**ACTION ITEM**
Filter the entries down to the lines containing "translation", and copy those lines.

**RECORDS SUPPLIED**

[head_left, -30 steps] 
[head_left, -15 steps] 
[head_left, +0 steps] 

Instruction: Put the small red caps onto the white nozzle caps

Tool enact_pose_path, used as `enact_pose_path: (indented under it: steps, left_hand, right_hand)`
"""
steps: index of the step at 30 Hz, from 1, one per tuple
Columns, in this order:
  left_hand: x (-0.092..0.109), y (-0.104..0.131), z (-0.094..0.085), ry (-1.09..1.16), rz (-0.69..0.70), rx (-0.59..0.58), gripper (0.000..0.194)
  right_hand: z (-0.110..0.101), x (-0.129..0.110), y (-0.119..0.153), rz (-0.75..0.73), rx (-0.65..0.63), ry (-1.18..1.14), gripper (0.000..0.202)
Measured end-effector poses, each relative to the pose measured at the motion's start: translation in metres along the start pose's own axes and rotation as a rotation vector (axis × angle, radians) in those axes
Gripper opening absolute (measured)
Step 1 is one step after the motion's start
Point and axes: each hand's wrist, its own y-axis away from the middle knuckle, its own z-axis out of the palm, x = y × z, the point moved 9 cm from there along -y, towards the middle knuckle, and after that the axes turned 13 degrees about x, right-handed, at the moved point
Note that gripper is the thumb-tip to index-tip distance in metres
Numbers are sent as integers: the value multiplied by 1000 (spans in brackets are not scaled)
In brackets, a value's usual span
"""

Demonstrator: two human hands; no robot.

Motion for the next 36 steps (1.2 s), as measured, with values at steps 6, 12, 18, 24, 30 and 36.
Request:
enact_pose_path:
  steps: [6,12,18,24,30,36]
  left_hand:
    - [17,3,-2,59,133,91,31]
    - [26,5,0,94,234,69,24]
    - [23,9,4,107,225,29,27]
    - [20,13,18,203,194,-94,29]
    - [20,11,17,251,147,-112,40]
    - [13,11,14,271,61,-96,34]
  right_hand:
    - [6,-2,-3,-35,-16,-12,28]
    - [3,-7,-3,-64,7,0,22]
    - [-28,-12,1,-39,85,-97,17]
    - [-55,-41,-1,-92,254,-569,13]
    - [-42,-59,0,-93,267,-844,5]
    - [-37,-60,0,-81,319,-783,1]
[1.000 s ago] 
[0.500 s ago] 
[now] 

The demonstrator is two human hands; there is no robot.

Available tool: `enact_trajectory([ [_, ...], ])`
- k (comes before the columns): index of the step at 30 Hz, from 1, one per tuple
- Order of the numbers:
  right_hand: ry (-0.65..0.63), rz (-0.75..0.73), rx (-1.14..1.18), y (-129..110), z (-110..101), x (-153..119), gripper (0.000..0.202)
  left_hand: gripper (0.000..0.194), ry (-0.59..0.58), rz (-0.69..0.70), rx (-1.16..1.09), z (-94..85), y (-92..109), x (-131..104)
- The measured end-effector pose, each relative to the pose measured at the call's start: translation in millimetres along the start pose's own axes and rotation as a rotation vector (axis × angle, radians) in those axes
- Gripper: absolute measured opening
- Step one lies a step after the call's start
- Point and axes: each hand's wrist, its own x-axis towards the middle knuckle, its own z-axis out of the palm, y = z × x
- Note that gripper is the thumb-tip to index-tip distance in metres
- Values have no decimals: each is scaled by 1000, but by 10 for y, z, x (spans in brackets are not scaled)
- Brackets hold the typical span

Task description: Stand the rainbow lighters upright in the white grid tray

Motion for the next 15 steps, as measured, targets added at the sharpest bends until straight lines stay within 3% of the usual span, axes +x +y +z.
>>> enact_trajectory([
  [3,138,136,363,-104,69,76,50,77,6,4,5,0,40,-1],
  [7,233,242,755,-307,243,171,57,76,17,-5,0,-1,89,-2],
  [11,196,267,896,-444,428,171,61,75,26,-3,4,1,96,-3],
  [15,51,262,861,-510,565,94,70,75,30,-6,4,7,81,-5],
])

**SOLVED PROBLEM**
Measured end-effector poses, each relative to the pose measured at the motion's start: translation in metres along the start pose's own axes and rotation as a rotation vector (axis × angle, radians) in those axes
- The measured end-effector pose, each relative to the pose measured at the call's start: translation in millimetres along the start pose's own axes and rotation as a rotation vector (axis × angle, radians) in those axes

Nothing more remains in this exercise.